From a Jewish perspective, Ruth wasn’t a good candidate for adoption into the nation of Israel. An impoverished widow from the pagan nation of Moab was likely seen as someone to avoid or perhaps even deport. But the providence of God isn’t bound by human logic or perception.
As a matter of survival in Israel, Ruth gathered leftover grain from the fields of a man—Boaz—who turned out to be a close relative of her deceased Israelite husband. Moreover, Boaz looked on Ruth’s plight with compassion and kindness.
Boaz seemed smitten with Ruth from the moment they met. He invited her to eat with his workers at mealtime and personally ensured that she had enough to be satisfied (Ruth 2:14–16). He instructed his workers to permit her to glean among his sheaves, and he even encouraged them to let grain fall purposely from the bundles for her sake. Thus he lightened the load of her labor and increased its reward.

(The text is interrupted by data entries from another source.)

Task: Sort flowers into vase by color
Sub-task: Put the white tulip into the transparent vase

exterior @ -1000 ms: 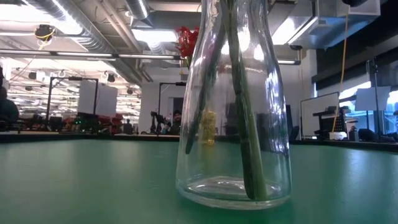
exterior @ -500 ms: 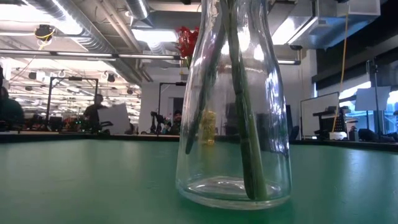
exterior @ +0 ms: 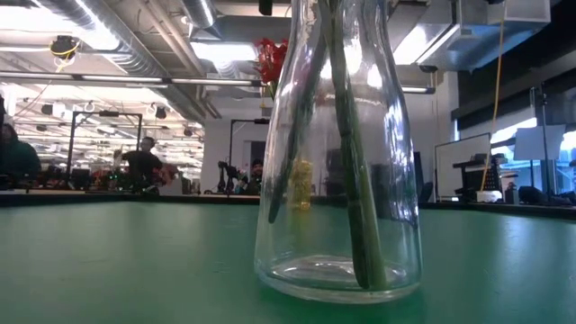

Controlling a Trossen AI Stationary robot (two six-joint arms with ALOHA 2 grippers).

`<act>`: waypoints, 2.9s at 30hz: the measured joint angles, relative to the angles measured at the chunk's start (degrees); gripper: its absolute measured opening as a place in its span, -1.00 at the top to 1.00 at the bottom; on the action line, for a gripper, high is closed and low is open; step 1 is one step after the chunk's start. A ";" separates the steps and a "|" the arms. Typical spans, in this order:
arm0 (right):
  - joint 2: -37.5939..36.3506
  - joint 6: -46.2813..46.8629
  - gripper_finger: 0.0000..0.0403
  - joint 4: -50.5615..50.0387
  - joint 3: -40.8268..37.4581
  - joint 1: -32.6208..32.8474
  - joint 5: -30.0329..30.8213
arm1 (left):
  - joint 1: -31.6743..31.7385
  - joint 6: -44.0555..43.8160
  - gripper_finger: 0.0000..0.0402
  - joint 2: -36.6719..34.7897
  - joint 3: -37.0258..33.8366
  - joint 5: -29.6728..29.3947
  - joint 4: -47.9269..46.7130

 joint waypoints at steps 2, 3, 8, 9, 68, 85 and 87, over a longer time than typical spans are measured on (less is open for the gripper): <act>0.00 0.01 1.00 -0.60 0.00 0.00 0.11 | 0.00 0.00 0.31 0.00 0.00 0.02 -0.49; 0.00 -0.01 1.00 -0.81 0.00 -0.02 0.14 | 0.00 0.00 0.35 0.00 0.00 0.02 -0.77; 0.00 -0.01 1.00 -1.18 0.00 -0.02 0.18 | -0.22 0.00 0.54 -0.13 0.00 0.15 -1.14; 0.00 -0.01 1.00 -1.19 0.00 -0.02 0.17 | -0.44 0.00 0.57 -0.13 0.00 0.11 -1.16; -10.70 0.14 -0.43 -21.80 0.00 0.07 -3.83 | -3.25 -3.30 1.00 -11.36 -0.09 -5.65 -14.66; -22.34 2.52 -0.53 -49.79 0.02 0.04 6.26 | -31.80 1.52 1.00 -25.09 -0.04 -10.01 -12.59; -22.34 2.51 -0.53 -50.15 0.02 0.04 6.28 | -34.79 2.23 1.00 -23.92 -0.04 -12.25 -11.74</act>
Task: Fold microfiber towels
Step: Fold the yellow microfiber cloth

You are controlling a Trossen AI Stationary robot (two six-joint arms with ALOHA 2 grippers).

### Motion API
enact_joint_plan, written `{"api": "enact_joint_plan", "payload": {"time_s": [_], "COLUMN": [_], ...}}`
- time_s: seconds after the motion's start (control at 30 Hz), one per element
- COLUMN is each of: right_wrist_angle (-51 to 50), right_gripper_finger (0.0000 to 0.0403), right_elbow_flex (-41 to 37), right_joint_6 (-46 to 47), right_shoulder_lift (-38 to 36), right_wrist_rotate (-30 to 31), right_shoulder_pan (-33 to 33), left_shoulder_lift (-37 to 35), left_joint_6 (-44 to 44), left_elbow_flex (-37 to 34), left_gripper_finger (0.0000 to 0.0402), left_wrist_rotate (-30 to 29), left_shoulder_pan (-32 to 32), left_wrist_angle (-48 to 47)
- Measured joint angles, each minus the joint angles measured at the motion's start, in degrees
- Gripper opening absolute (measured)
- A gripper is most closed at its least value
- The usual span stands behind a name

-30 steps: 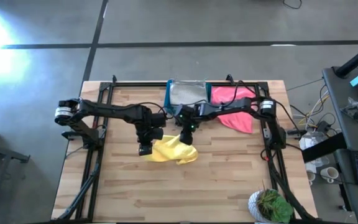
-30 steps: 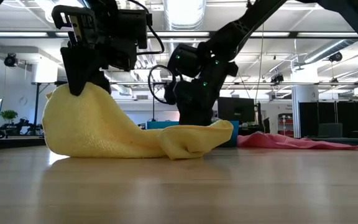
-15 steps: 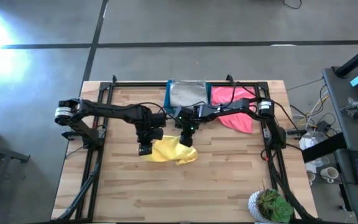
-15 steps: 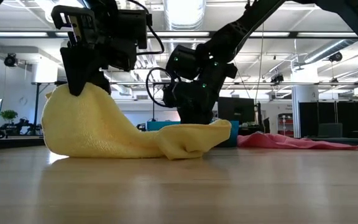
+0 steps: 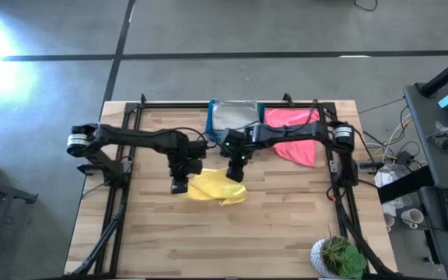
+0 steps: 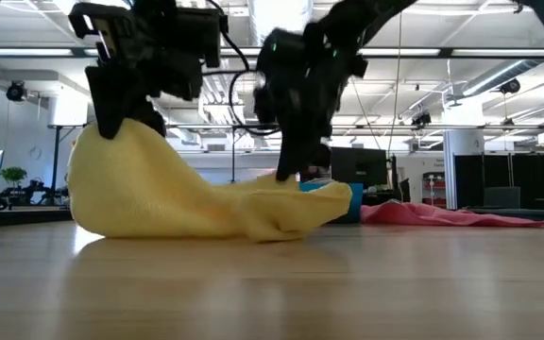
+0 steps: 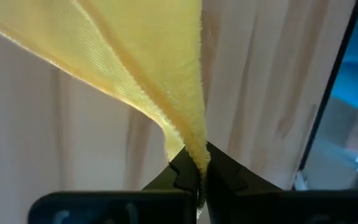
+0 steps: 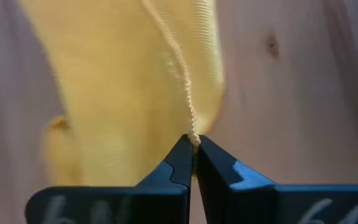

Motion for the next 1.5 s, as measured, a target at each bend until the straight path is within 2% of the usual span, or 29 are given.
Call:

Ruth nonetheless continued to work hard all day. “She gleaned in the field until evening. Then she beat out what she had gleaned, and it was about an ephah of barley” (Ruth 2:17). That was a full half bushel, approximately enough to sustain Ruth and Naomi for five days or more–about four times as much as a gleaner could hope to gather on a typical good day. Ruth took the grain, as well as some leftover food from lunch, and gave it to Naomi.